Table 5 demonstrates the bidirectional communication between the AI diagnostic layer and the hardware controller, creating a genuine cyber–physical closed loop.

With this closed-loop integration, the proposed system becomes an active control assistant instead of just a passive monitoring tool, and it is capable of real-time process optimization. The intervention of humans is minimized, the print consistency is improved, and material wastage is reduced to a great extent. By means of adaptive feedback logic, the model is able to extend its application to various printer types and materials via a self-tuning control policy.

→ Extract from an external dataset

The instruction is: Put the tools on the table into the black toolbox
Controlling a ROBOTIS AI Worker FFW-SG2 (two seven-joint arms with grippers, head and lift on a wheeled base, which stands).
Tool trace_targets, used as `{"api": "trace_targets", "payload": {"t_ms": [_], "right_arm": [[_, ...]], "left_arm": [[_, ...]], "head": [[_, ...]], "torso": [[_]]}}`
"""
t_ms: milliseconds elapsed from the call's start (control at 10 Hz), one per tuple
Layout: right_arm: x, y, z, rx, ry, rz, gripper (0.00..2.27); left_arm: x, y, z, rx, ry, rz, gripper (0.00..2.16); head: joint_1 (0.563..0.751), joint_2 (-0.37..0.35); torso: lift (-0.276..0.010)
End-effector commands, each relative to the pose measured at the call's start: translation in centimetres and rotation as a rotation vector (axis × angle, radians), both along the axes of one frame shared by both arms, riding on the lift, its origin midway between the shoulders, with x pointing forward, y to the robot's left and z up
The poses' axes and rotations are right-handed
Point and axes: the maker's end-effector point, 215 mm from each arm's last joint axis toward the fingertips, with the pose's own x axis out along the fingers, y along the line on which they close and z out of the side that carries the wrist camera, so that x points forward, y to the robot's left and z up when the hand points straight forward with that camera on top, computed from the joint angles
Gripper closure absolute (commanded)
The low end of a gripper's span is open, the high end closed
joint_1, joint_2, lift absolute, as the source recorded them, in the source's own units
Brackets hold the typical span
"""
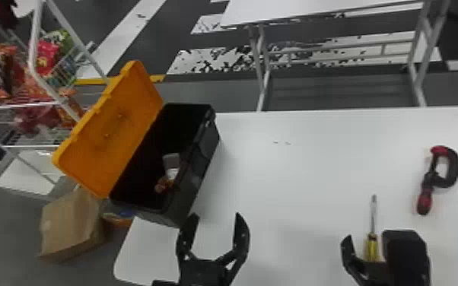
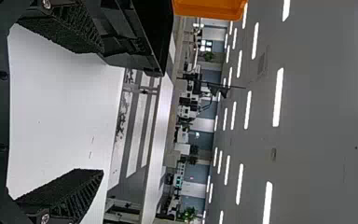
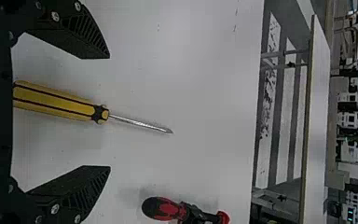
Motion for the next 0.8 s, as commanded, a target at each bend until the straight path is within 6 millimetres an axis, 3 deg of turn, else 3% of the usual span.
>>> {"api": "trace_targets", "payload": {"t_ms": [0, 300, 400, 600, 700], "right_arm": [[0.0, -0.2, -0.3, 0.020, 0.010, -0.012, 0.18], [-0.1, -0.3, -0.6, 0.016, 0.018, -0.010, 0.25], [-0.2, -0.2, -0.8, 0.014, 0.027, -0.006, 0.51], [-0.8, -0.6, -1.9, 0.001, 0.072, -0.004, 1.52], [-1.2, -0.9, -2.4, -0.011, 0.097, -0.004, 1.91]], "left_arm": [[0.0, -0.1, 0.0, 0.000, 0.000, -0.003, 0.08], [-0.1, -0.5, 0.0, -0.002, 0.001, -0.010, 0.08], [-0.1, -0.4, 0.0, -0.001, 0.001, -0.011, 0.08], [-0.1, -0.4, 0.0, -0.001, 0.001, -0.011, 0.08], [-0.1, -0.4, 0.0, 0.000, 0.001, -0.012, 0.08]], "head": [[0.695, 0.338], [0.695, 0.329], [0.695, 0.327], [0.695, 0.327], [0.695, 0.326]], "torso": [[-0.075], [-0.075], [-0.075], [-0.075], [-0.075]]}}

In practical trials, the automatic control mode reduced the defect reoccurrence rate by 42.6% compared to manual monitoring systems. Future work will aim to integrate reinforcement learning-based adaptive controllers, allowing the system to autonomously learn optimal corrective actions for each fault category.

4. Results and Discussion

4.1. Experimental Setup

The presented framework was implemented in Python and evaluated on a unified dataset obtained by fusing the Early Detection of 3D Printing Issues Dataset and the 3D-Printer Defected Dataset. To validate the effectiveness of the proposed work, extensive experiments were conducted, and the results were compared against those of several established techniques, including DMAIC [16], 3D-CNN [17], PCNN [19], and LADRC [20]. The evaluation was carried out using standard diagnostic performance metrics—namely, Accuracy (%), Precision (%), Sensitivity (%), Specificity (%), F1 Score (%), Negative Predictive Value (NPV, %), Matthews Correlation Coefficient (MCC, %), False Positive Rate (FPR, %), and False Negative Rate (FNR, %). The comparative analyses covered different aspects, such as an overall performance comparison, K-fold cross-validation, the influence of preprocessing, and the impact of feature extraction. Furthermore, the confusion matrix analysis (Figure 9), ROC curve comparison (Figure 10), and accuracy/loss trends across training epochs (Figure 11) were used to visualize the diagnostic behavior, thereby validating the proposed methodology both quantitatively and qualitatively. The system configurations are shown in Table 6.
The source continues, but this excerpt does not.